This module introduces the notions of differentiation and integration for functions of a complex variable. It develops the theory with important applications such as evaluation of path integrals via residue calculus, the fundamental theorem of algebra and conformal mappings. This module is mandatory for students taking the BSc or MMath in Mathematics and may optionally be taken in combination with other modules by students on any of the Mathematics combined degrees. If you have questions about this module or the possible combinations, please contact your Advisor of Studies.

Prerequisites

Students taking this module must have achieved a pass mark in each of the modules MA21001 and MA22001, or equivalents.

Indicative Content

  • Algebraic properties of complex numbers

  • Definition of the derivative; Cauchy-Riemann equations

  • Power series; radius of convergence

  • Logarithmic, exponential and trigonometrical functions; branch points

  • Line integrals.
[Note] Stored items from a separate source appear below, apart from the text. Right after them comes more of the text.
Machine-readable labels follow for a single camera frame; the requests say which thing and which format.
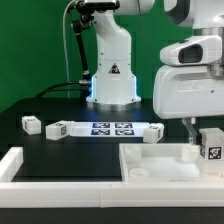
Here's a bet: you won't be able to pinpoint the white U-shaped obstacle fence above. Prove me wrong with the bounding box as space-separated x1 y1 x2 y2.
0 147 224 208

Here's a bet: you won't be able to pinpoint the black hanging cable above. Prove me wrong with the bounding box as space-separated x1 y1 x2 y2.
135 0 158 81

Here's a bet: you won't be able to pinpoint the white square tabletop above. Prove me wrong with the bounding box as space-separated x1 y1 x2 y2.
119 143 224 182

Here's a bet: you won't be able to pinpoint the white cable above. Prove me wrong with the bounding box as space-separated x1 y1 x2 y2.
62 0 78 98

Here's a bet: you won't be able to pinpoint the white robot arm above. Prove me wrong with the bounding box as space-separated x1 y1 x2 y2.
81 0 224 141

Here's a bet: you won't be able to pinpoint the black cables at base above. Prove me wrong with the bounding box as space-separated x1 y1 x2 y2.
34 78 93 99

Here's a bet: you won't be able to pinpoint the white fiducial tag sheet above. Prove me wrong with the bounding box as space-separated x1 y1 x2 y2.
71 122 149 137

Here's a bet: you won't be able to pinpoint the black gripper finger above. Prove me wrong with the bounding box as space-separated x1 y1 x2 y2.
182 118 200 145

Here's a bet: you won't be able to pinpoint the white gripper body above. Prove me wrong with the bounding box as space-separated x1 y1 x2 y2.
153 65 224 119

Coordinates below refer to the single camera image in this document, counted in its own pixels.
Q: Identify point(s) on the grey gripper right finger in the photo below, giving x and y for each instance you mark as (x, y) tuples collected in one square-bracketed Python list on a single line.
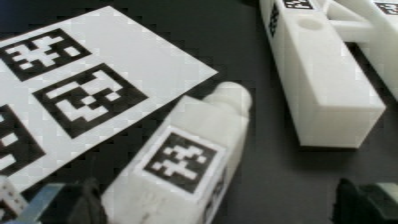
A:
[(366, 203)]

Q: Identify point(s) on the white tagged cube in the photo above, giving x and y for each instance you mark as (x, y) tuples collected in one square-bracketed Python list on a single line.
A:
[(12, 202)]

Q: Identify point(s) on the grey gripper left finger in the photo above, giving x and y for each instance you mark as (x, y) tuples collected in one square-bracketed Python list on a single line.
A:
[(87, 211)]

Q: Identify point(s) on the white sheet with tags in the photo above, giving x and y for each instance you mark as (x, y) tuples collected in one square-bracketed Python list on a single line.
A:
[(91, 73)]

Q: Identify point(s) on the white tagged chair leg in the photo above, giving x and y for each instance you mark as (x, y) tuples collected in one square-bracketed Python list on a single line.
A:
[(171, 185)]

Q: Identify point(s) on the white chair back assembly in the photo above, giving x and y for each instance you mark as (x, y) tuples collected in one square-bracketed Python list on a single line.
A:
[(313, 26)]
The Cauchy integral theorem and integral formula

  • The Cauchy formula for derivatives; Taylor series

  • Liouville's theorem; fundamental theorem of algebra

  • Laurent's theorem; poles and the residue theorem; zeros of analytic functions

  • Evaluation of integrals

  • Conformal mappings

Delivery and Assessment

The module is delivered in the form of lectures and workshops/tutorials and assessed via an exam (80%) and coursework (20%).

Credit Rating

This module is a Scottish Higher Education Level 3 or SCQF level 9 module and is rated as 15 SCOTCAT credits or 7.5 ECTS credits.